PROBLEM STATEMENT — List each line of the data in which the string "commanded" appears.

(Records drawn from a dataset)
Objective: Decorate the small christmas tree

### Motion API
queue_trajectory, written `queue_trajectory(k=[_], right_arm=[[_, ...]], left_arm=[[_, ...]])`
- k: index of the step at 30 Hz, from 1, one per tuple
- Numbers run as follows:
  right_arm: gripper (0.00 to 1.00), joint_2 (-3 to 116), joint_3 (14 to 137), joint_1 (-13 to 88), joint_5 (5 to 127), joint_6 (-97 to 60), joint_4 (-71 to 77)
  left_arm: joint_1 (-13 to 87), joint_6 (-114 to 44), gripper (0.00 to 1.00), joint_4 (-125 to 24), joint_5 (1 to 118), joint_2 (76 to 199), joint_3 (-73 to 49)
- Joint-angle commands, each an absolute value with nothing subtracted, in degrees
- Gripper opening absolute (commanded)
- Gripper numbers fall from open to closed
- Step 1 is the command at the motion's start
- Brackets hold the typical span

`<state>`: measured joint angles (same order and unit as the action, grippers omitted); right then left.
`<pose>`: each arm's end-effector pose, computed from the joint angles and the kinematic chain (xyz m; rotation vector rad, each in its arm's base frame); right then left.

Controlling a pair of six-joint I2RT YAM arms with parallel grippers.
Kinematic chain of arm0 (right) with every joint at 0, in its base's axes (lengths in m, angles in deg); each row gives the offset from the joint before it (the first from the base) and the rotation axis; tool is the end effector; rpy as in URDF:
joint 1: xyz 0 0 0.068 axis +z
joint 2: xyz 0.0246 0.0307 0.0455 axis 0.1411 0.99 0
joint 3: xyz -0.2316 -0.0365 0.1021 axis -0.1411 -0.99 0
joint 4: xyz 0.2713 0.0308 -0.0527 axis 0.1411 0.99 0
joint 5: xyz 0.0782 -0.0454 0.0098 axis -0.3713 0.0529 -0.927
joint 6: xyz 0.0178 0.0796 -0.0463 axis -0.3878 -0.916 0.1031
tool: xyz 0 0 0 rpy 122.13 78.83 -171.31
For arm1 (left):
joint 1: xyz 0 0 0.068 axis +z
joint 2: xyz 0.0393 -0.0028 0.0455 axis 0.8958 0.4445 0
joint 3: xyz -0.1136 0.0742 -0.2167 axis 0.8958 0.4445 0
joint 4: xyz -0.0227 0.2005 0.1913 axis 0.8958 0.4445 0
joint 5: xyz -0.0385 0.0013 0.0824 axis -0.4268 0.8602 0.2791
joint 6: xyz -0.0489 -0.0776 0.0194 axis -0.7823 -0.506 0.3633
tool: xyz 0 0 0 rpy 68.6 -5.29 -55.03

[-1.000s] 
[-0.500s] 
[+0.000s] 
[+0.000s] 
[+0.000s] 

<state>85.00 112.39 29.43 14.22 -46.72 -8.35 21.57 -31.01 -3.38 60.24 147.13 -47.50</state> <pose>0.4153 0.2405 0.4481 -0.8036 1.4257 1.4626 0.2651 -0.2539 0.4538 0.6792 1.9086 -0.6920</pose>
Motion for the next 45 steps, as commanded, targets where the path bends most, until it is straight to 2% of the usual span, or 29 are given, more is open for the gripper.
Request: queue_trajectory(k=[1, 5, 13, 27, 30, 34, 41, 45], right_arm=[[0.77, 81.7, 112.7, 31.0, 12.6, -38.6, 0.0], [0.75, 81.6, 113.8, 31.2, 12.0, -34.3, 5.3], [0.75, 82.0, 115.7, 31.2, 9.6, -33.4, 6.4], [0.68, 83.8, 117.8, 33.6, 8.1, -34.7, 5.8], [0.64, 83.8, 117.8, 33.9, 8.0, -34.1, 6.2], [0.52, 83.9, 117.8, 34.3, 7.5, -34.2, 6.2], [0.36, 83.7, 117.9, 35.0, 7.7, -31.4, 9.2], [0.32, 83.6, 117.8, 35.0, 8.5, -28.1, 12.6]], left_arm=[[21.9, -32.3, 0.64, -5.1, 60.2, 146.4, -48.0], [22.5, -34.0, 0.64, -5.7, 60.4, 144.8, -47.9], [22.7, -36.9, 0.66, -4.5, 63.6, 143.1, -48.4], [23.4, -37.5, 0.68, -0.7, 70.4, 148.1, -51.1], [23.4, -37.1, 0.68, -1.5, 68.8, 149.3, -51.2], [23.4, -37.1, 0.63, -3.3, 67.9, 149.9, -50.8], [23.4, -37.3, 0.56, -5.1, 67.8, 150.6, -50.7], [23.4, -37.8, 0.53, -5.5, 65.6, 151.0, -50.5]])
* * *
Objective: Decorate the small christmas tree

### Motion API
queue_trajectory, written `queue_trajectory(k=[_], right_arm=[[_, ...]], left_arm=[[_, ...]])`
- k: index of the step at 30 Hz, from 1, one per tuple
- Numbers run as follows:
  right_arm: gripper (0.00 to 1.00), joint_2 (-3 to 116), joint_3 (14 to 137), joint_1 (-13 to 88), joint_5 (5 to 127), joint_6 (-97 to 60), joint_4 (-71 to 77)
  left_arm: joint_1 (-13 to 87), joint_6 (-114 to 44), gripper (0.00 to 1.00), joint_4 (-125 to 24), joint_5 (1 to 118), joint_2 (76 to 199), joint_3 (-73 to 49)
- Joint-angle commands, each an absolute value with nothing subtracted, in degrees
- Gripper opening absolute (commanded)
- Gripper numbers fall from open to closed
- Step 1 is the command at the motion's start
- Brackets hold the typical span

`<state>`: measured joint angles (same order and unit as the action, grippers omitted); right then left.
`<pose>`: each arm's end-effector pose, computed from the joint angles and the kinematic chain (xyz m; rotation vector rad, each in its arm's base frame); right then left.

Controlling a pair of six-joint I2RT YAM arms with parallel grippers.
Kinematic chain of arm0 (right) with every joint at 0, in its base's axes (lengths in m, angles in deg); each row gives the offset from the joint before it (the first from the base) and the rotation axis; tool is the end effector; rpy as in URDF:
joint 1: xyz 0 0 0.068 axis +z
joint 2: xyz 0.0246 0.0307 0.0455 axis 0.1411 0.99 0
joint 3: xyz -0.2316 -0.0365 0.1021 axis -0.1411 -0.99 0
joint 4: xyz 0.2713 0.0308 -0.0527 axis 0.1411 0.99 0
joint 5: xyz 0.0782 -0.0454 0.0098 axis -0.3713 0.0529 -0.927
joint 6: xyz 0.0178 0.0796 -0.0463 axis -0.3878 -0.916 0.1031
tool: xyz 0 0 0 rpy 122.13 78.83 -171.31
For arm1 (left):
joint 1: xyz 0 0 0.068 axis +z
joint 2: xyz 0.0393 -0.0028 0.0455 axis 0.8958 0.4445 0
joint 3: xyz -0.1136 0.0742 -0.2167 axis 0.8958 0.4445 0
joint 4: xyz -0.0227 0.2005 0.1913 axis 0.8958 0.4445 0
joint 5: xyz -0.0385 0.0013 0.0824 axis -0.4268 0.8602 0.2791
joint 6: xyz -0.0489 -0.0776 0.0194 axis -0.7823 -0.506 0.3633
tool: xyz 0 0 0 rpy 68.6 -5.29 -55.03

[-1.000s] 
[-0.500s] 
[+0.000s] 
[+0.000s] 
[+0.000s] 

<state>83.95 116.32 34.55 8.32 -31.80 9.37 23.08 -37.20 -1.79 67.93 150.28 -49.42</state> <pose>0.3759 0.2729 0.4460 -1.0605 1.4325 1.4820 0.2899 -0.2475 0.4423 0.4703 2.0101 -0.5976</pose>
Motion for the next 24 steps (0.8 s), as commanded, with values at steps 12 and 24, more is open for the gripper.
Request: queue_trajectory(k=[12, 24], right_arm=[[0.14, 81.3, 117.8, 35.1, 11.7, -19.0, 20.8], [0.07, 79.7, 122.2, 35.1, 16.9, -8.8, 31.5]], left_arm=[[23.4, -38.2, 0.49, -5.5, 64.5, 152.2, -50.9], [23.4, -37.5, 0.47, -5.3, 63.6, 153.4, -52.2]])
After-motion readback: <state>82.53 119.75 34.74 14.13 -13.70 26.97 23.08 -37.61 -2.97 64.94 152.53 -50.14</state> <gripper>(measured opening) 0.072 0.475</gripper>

WRITTEN ANSWER —
- Gripper opening absolute (commanded)
Motion for the next 45 steps, as commanded, targets where the path bends most, until it is straight to 2% of the usual span, or 29 are given, more is open for the gripper.
- Gripper opening absolute (commanded)
Motion for the next 24 steps (0.8 s), as commanded, with values at steps 12 and 24, more is open for the gripper.

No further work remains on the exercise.